# Spark Exercises

Within your codeup-data-science directory, create a new repo named spark-exercises. This will be where you do your work for this module. Create a repository on GitHub with the same name, and link your local repository to GitHub.

Save this work in your spark-exercises repo. Then add, commit, and push your changes.

Create a jupyter notebook or python script named spark101 for this exercise.

### Imports

In [36]:
import pandas as pd
import numpy as np
#create the spark session
import pyspark
from pyspark.sql.functions import concat, sum, avg, min, max, count, mean
from pyspark.sql.functions import when
from pyspark.sql.functions import month, year, quarter
from pyspark.sql.functions import col, expr
from pyspark.sql.functions import asc, desc
from pyspark.sql.functions import lit
spark = pyspark.sql.SparkSession.builder.getOrCreate()

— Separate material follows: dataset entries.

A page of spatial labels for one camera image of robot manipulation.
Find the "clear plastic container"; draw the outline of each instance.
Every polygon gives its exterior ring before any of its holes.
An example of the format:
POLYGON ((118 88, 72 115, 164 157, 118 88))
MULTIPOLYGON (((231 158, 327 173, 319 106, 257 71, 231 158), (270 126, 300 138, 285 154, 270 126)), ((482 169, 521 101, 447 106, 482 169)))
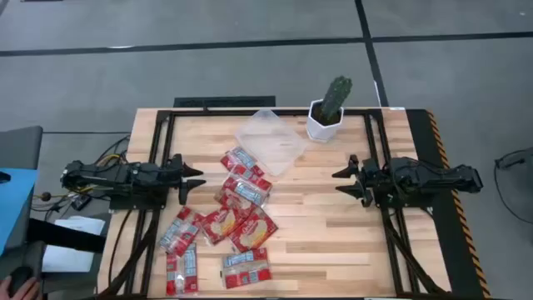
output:
POLYGON ((285 172, 303 154, 307 142, 270 109, 261 109, 235 133, 241 146, 273 176, 285 172))

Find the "wrapped snack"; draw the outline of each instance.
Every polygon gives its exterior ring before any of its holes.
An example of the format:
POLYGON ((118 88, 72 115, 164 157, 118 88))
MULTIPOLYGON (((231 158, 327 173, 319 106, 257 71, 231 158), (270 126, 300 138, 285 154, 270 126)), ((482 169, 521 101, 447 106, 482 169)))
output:
POLYGON ((267 200, 268 196, 267 192, 248 182, 246 179, 238 176, 232 176, 231 174, 222 184, 222 191, 225 189, 238 194, 239 196, 256 204, 259 207, 265 203, 265 200, 267 200))
POLYGON ((220 192, 215 195, 215 200, 222 204, 222 206, 238 208, 241 217, 243 217, 245 220, 257 207, 252 202, 240 197, 237 193, 227 188, 221 189, 220 192))
POLYGON ((244 220, 246 218, 239 212, 238 207, 221 207, 204 218, 202 229, 211 245, 216 245, 244 220))
POLYGON ((240 252, 259 248, 277 230, 276 224, 259 207, 228 236, 240 252))
POLYGON ((183 257, 167 253, 167 296, 195 292, 198 292, 197 245, 192 243, 183 257))
POLYGON ((270 183, 267 180, 257 176, 254 172, 246 169, 240 163, 235 165, 235 167, 230 172, 230 175, 233 176, 233 177, 240 177, 242 179, 247 180, 248 182, 252 183, 256 187, 258 187, 261 190, 265 191, 265 193, 269 193, 271 188, 272 188, 272 183, 270 183))
POLYGON ((235 147, 226 152, 221 158, 220 162, 226 167, 227 171, 231 171, 236 164, 240 163, 248 170, 252 171, 258 177, 265 173, 256 165, 256 160, 246 153, 241 147, 235 147))
POLYGON ((222 258, 222 283, 235 288, 272 279, 266 248, 222 258))
POLYGON ((178 257, 182 256, 198 234, 202 221, 203 216, 201 214, 192 211, 189 207, 183 207, 159 244, 167 253, 175 253, 178 257))

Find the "white pot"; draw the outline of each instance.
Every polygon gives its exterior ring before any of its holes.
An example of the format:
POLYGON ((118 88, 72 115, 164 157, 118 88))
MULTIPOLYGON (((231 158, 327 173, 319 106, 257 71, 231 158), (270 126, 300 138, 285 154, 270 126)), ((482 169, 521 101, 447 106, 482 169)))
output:
POLYGON ((333 136, 335 136, 337 129, 339 129, 339 127, 341 126, 342 117, 344 116, 344 108, 341 107, 341 121, 339 123, 324 126, 311 116, 311 112, 315 104, 321 102, 322 99, 311 102, 311 106, 309 107, 309 114, 307 115, 307 135, 313 141, 325 143, 329 139, 333 138, 333 136))

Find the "yellow black hazard tape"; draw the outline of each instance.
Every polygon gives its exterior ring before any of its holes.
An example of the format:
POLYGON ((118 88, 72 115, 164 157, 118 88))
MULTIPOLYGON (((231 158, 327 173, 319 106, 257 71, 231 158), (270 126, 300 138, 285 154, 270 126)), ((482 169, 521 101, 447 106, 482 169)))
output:
MULTIPOLYGON (((433 130, 433 134, 435 135, 436 146, 438 147, 439 154, 441 155, 442 164, 445 168, 450 168, 450 163, 448 162, 448 158, 446 156, 446 150, 444 149, 444 145, 442 144, 441 140, 441 135, 439 134, 439 128, 436 126, 435 116, 432 112, 427 112, 427 114, 430 117, 431 129, 433 130)), ((479 278, 481 289, 483 290, 483 296, 485 296, 485 298, 490 298, 491 293, 489 292, 489 287, 486 284, 486 278, 485 274, 483 273, 483 269, 481 269, 480 259, 477 255, 476 247, 474 247, 474 241, 472 241, 472 234, 470 232, 470 229, 468 228, 468 224, 466 223, 465 211, 463 210, 463 207, 461 205, 461 200, 459 200, 459 193, 456 190, 453 190, 451 191, 451 195, 453 196, 453 201, 456 205, 457 214, 459 215, 459 221, 461 221, 463 233, 465 234, 465 240, 468 244, 468 248, 472 256, 472 262, 474 263, 474 267, 476 268, 477 277, 479 278)))

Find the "cactus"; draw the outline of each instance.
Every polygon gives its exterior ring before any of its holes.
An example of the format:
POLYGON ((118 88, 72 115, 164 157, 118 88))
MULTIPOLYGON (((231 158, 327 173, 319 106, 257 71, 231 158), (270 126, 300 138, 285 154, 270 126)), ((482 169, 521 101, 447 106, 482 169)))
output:
POLYGON ((333 124, 335 117, 338 115, 339 108, 341 108, 350 91, 350 78, 344 76, 335 78, 327 89, 326 96, 324 96, 324 100, 321 103, 317 114, 317 121, 325 126, 333 124))

### 1. Create a spark data frame that contains your favorite programming languages.
- The name of the column should be language
- View the schema of the dataframe
- Output the shape of the dataframe
- Show the first 5 records in the dataframe

#### The name of the column should be language

In [2]:
df = spark.createDataFrame(
    pd.DataFrame({'language': ['python', 'java', 'r', 'c']}))

In [3]:
df.show()

+--------+
|language|
+--------+
|  python|
|    java|
|       r|
|       c|
+--------+



#### View the schema of the dataframe

In [4]:
df.printSchema()

root
 |-- language: string (nullable = true)



#### Output the shape of the dataframe

- spark does not have a .shape function

In [5]:
df.count()

4

In [6]:
len(df.columns)

1

In [7]:
print(df.count(), "rows", len(df.columns), "columns")


4 rows 1 columns


#### Show the first 5 records in the dataframe

In [8]:
df.show(5)

+--------+
|language|
+--------+
|  python|
|    java|
|       r|
|       c|
+--------+



### 2. Load the mpg dataset as a spark dataframe.
- Create 1 column of output that contains a message like the one below (for each vehicle):
The 1999 audi a4 has a 4 cylinder engine.
- Transform the trans column so that it only contains either manual or auto.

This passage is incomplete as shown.